The full listing below should be returned without a single change.

[Data block Boundary: Start]

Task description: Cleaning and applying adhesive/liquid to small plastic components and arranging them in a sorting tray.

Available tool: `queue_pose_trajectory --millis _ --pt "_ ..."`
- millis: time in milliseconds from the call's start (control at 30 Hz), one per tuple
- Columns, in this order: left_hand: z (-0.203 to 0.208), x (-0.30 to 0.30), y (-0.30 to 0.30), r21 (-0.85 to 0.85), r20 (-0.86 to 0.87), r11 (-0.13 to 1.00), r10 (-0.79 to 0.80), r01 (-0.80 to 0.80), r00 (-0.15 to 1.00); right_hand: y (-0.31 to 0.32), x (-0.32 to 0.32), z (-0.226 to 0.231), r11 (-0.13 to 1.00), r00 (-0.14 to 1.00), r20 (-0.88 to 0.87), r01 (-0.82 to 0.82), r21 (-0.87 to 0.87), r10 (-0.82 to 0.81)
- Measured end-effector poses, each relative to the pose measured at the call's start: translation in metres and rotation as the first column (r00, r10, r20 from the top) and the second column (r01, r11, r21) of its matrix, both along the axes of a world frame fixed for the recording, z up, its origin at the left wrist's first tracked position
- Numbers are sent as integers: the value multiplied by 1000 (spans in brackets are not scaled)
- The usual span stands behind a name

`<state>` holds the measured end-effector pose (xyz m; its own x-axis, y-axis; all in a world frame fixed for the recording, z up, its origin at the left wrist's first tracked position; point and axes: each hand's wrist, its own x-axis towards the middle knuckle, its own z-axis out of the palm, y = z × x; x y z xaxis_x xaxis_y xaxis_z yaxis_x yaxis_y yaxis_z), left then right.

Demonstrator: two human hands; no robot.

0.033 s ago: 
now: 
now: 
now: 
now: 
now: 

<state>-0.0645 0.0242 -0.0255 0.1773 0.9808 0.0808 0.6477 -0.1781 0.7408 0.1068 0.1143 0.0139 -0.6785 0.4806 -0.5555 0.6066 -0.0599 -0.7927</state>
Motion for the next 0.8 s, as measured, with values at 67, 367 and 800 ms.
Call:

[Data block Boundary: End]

» **Result**
Task description: Cleaning and applying adhesive/liquid to small plastic components and arranging them in a sorting tray.

Available tool: `queue_pose_trajectory --millis _ --pt "_ ..."`
- millis: time in milliseconds from the call's start (control at 30 Hz), one per tuple
- Columns, in this order: left_hand: z (-0.203 to 0.208), x (-0.30 to 0.30), y (-0.30 to 0.30), r21 (-0.85 to 0.85), r20 (-0.86 to 0.87), r11 (-0.13 to 1.00), r10 (-0.79 to 0.80), r01 (-0.80 to 0.80), r00 (-0.15 to 1.00); right_hand: y (-0.31 to 0.32), x (-0.32 to 0.32), z (-0.226 to 0.231), r11 (-0.13 to 1.00), r00 (-0.14 to 1.00), r20 (-0.88 to 0.87), r01 (-0.82 to 0.82), r21 (-0.87 to 0.87), r10 (-0.82 to 0.81)
- Measured end-effector poses, each relative to the pose measured at the call's start: translation in metres and rotation as the first column (r00, r10, r20 from the top) and the second column (r01, r11, r21) of its matrix, both along the axes of a world frame fixed for the recording, z up, its origin at the left wrist's first tracked position
- Numbers are sent as integers: the value multiplied by 1000 (spans in brackets are not scaled)
- The usual span stands behind a name

`<state>` holds the measured end-effector pose (xyz m; its own x-axis, y-axis; all in a world frame fixed for the recording, z up, its origin at the left wrist's first tracked position; point and axes: each hand's wrist, its own x-axis towards the middle knuckle, its own z-axis out of the palm, y = z × x; x y z xaxis_x xaxis_y xaxis_z yaxis_x yaxis_y yaxis_z), left then right.

Demonstrator: two human hands; no robot.

0.033 s ago: 
now: 
now: 
now: 
now: 
now: 

<state>-0.0645 0.0242 -0.0255 0.1773 0.9808 0.0808 0.6477 -0.1781 0.7408 0.1068 0.1143 0.0139 -0.6785 0.4806 -0.5555 0.6066 -0.0599 -0.7927</state>
Motion for the next 0.8 s, as measured, with values at 67, 367 and 800 ms.
Call:

A complete answer has now been given.